Her eyes follow my fingers, but I know she’s listening close.
“That’s why I’m here, right? Because something broke in me, and even if I know the when of it, I don’t really know the why. And the why of it is what’s going to fix me, right?”
“You can’t think about therapy in terms of ‘broken’ and ‘fixed,’” Dusk says. “It’s more of a spectrum—surviving to actually thriving, with every little benchmark a success in between.”
But that’s not why I’m here. This is the thing that overrides my system: I need someone to fix me.
I feel like I’m crumbling inside, and Dusk is going to sit here and tell me that being here isn’t about being fixed?
Why the heck is she wasting our time?!
“Don’t look at me like that,” Dusk says, smiling.
“I just can’t believe, after everything we’ve talked about today, you’re asking me to do something. To create something. For the sake of making someone else happy.” It all jumbles out of me butt over kettle. My cheeks splotch and I swallow what’s left of my anger. “Even if you’re going to pick apart the semantics over broken and fixed and surviving and thriving, I just told you how much it hurt me when someone else did the exact same thing twenty-four hours ago.”

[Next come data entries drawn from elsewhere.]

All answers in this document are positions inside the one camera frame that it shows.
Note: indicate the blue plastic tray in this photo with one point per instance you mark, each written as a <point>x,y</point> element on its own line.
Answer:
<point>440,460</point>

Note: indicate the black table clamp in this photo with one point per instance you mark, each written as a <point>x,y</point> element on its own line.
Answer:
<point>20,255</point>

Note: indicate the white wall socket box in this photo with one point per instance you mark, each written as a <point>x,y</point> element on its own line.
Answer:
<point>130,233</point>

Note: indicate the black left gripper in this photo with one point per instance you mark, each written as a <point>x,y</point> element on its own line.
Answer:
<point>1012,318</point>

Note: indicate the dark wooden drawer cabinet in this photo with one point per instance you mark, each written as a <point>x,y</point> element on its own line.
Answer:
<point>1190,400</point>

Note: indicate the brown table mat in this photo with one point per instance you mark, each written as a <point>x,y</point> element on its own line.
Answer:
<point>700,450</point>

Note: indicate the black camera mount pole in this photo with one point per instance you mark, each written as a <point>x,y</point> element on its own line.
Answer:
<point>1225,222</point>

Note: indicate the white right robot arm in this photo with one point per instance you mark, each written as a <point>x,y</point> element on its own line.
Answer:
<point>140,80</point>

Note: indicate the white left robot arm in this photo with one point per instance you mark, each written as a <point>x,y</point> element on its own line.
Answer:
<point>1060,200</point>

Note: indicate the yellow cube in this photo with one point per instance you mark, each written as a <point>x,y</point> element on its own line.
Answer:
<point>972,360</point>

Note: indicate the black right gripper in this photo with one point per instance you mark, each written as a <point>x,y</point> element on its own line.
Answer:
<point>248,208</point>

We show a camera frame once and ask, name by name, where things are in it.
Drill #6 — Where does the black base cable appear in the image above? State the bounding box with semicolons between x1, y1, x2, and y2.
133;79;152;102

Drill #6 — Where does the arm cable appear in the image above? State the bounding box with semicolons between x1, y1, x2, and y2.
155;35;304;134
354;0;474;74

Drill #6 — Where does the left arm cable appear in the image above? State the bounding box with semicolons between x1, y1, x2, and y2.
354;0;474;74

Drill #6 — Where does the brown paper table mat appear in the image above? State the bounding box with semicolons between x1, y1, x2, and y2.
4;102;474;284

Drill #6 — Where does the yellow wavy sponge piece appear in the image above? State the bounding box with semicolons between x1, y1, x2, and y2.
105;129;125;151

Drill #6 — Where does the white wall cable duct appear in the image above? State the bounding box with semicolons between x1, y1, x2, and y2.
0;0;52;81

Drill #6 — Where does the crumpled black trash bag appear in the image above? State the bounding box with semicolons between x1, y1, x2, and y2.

“Rhodes, listen to me: I’m asking you to evaluate all of these high and lofty ideas you have about art, and I’m telling you to think about what it is you actually need right now—another chance—and whether it’s worth milking the cow one more time in the name of going on with the rest of your life.”

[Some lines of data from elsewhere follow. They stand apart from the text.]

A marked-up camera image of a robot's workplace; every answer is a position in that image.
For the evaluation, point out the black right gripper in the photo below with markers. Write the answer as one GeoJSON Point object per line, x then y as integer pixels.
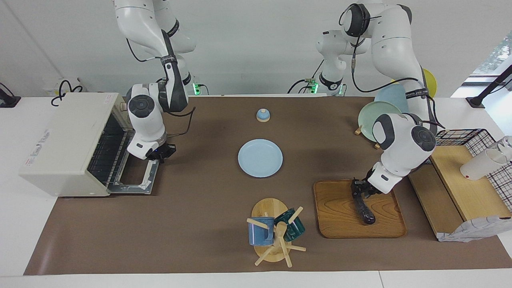
{"type": "Point", "coordinates": [162, 153]}

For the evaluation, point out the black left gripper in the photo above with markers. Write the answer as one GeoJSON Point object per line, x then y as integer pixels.
{"type": "Point", "coordinates": [370, 186]}

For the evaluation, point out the dark purple eggplant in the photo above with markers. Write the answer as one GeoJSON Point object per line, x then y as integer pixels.
{"type": "Point", "coordinates": [364, 212]}

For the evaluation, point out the glass oven door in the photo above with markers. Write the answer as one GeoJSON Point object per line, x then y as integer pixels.
{"type": "Point", "coordinates": [150, 180]}

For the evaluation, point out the light blue serving plate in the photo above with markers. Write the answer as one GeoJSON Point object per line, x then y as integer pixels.
{"type": "Point", "coordinates": [260, 158]}

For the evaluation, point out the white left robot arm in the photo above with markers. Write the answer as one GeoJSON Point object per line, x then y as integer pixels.
{"type": "Point", "coordinates": [400, 148]}

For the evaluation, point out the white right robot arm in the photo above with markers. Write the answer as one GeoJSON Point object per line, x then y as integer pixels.
{"type": "Point", "coordinates": [148, 116]}

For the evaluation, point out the cream toaster oven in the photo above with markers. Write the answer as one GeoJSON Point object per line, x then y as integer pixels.
{"type": "Point", "coordinates": [60, 148]}

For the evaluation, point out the wooden serving tray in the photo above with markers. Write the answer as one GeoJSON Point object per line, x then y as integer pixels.
{"type": "Point", "coordinates": [336, 216]}

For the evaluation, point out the wooden plate rack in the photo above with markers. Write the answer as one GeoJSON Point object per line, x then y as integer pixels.
{"type": "Point", "coordinates": [358, 130]}

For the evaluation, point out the pale green plate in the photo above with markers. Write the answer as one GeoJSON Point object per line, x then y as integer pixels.
{"type": "Point", "coordinates": [370, 118]}

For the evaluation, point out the dark green mug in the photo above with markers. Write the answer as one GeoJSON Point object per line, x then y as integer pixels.
{"type": "Point", "coordinates": [296, 230]}

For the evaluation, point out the brown table mat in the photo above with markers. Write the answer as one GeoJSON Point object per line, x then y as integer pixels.
{"type": "Point", "coordinates": [200, 224]}

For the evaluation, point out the wooden mug tree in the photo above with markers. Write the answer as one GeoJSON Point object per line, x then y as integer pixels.
{"type": "Point", "coordinates": [268, 208]}

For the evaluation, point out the light blue racked plate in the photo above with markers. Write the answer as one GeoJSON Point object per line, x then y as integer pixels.
{"type": "Point", "coordinates": [392, 96]}

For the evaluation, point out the blue mug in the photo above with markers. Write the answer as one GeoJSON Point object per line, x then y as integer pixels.
{"type": "Point", "coordinates": [260, 234]}

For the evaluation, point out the wooden stepped shelf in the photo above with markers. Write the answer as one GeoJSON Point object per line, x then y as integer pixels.
{"type": "Point", "coordinates": [472, 196]}

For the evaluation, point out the checkered grey cloth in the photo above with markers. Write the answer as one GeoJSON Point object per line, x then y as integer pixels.
{"type": "Point", "coordinates": [472, 230]}

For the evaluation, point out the white cup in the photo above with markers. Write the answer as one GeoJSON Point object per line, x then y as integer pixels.
{"type": "Point", "coordinates": [478, 166]}

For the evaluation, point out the yellow plate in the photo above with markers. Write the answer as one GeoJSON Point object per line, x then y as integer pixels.
{"type": "Point", "coordinates": [431, 82]}

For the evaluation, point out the black clamp stand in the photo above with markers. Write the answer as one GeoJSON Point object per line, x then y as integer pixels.
{"type": "Point", "coordinates": [8, 100]}

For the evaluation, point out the black angled pole stand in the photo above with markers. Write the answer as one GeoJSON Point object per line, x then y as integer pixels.
{"type": "Point", "coordinates": [490, 88]}

We blink across the table at each other.
I may have swallowed what was left of my anger, but it never actually left me—everything roils in my chest, wild and burning, and I honestly cannot believe this wannabe Joni Mitchell is telling me to sacrifice the very heart and soul of my work in the name of money.
Without a word, I h
and my half-constructed journal across the table one last time.
Dusk holds it in both of her hands as if it’s something precious.
“Follow the White Rabbit,” it says across the bottom.
“I’d love for you to tell me more about your Alice thing sometime,” Dusk says.
Embarrassment comes over me suddenly—painfully—and I don’t really have the words to explain what it is exactly I’m embarrassed about.
“I’ll explain it when I figure it out myself,” I say.
“Well,” says Dusk, “the time has come, the walrus said, to talk of many things—”
Of shoes, and ships, and sealing wax, I would usually respond, of cabbages and kings.
And then she would say: And why the sea is boiling hot, and whether pigs have wings—
We do this every week, almost as if it’s some sort of religious call and response. Today, though, there is only silence.
I stand, and so does she. Our fifty minutes are up.
“I’ll see you in two weeks,” Dusk says. “Remember—seek out the people and things that give you joy.”
Yeah, whatever.
“I’ll try,” I say.
She smiles.
“Let’s get you back to your mom.” With her banjo strap slung across her shoulder, Dusk guides me out to the waiting room.
* * *
The therapy office parking lot looks more like a scene from a creepy video game—fog hangs in the trees, cutting off our line of vision to the busy I-85 below. It’s otherworldly, almost as if we could walk in any direction and plummet off the side of a cliff into the great wide nothing below.
Mom’s chemical-peeled skin is still red and swollen; she grimaces down the barrel of the green straw that sticks out from the clear cup in her hand. Wind rattles the thinning dogwood branches that ring the parking lot, and I pull my jacket tighter.
“So, Dusk told me you’re thinking about the Capstone Award after all,” she says, eyeing her reflection in the driver’s-side window. With a flick of a polished thumbnail, the car beeps twice and the doors all unlock at once. I start to cross over to the passenger side, but Mom hands me the keys. “You need the practice.”